What the exercise asks
The response should be the complete listing below, unchanged.

Source data

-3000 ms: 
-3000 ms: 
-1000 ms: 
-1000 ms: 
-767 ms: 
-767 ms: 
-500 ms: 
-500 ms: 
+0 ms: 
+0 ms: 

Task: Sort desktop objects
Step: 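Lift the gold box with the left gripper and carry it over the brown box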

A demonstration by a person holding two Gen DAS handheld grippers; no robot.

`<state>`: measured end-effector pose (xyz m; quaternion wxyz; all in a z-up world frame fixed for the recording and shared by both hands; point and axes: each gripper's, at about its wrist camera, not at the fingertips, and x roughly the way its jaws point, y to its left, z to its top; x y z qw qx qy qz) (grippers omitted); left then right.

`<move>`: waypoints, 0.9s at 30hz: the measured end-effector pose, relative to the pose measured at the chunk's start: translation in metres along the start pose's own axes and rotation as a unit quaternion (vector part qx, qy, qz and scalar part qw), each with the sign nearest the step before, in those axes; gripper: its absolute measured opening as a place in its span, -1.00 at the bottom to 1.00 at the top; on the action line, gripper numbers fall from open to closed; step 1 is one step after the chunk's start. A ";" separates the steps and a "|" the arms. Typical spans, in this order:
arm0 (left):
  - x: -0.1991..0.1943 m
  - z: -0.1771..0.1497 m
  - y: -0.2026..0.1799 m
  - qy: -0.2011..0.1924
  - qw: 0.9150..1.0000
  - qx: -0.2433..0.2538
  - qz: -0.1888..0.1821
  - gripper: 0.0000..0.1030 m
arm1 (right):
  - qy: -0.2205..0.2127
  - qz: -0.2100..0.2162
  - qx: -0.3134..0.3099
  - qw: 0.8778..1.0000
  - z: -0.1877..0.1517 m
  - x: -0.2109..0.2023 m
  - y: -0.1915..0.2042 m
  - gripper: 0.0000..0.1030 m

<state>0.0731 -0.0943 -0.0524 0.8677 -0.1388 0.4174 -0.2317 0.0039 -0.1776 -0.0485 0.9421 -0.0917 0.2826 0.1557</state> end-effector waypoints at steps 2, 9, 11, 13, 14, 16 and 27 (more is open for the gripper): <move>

Exercise answer
-3000 ms: 
-3000 ms: 
-1000 ms: 
-1000 ms: 
-767 ms: 
-767 ms: 
-500 ms: 
-500 ms: 
+0 ms: 
+0 ms: 

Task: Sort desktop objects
Step: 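Lift the gold box with the left gripper and carry it over the brown box
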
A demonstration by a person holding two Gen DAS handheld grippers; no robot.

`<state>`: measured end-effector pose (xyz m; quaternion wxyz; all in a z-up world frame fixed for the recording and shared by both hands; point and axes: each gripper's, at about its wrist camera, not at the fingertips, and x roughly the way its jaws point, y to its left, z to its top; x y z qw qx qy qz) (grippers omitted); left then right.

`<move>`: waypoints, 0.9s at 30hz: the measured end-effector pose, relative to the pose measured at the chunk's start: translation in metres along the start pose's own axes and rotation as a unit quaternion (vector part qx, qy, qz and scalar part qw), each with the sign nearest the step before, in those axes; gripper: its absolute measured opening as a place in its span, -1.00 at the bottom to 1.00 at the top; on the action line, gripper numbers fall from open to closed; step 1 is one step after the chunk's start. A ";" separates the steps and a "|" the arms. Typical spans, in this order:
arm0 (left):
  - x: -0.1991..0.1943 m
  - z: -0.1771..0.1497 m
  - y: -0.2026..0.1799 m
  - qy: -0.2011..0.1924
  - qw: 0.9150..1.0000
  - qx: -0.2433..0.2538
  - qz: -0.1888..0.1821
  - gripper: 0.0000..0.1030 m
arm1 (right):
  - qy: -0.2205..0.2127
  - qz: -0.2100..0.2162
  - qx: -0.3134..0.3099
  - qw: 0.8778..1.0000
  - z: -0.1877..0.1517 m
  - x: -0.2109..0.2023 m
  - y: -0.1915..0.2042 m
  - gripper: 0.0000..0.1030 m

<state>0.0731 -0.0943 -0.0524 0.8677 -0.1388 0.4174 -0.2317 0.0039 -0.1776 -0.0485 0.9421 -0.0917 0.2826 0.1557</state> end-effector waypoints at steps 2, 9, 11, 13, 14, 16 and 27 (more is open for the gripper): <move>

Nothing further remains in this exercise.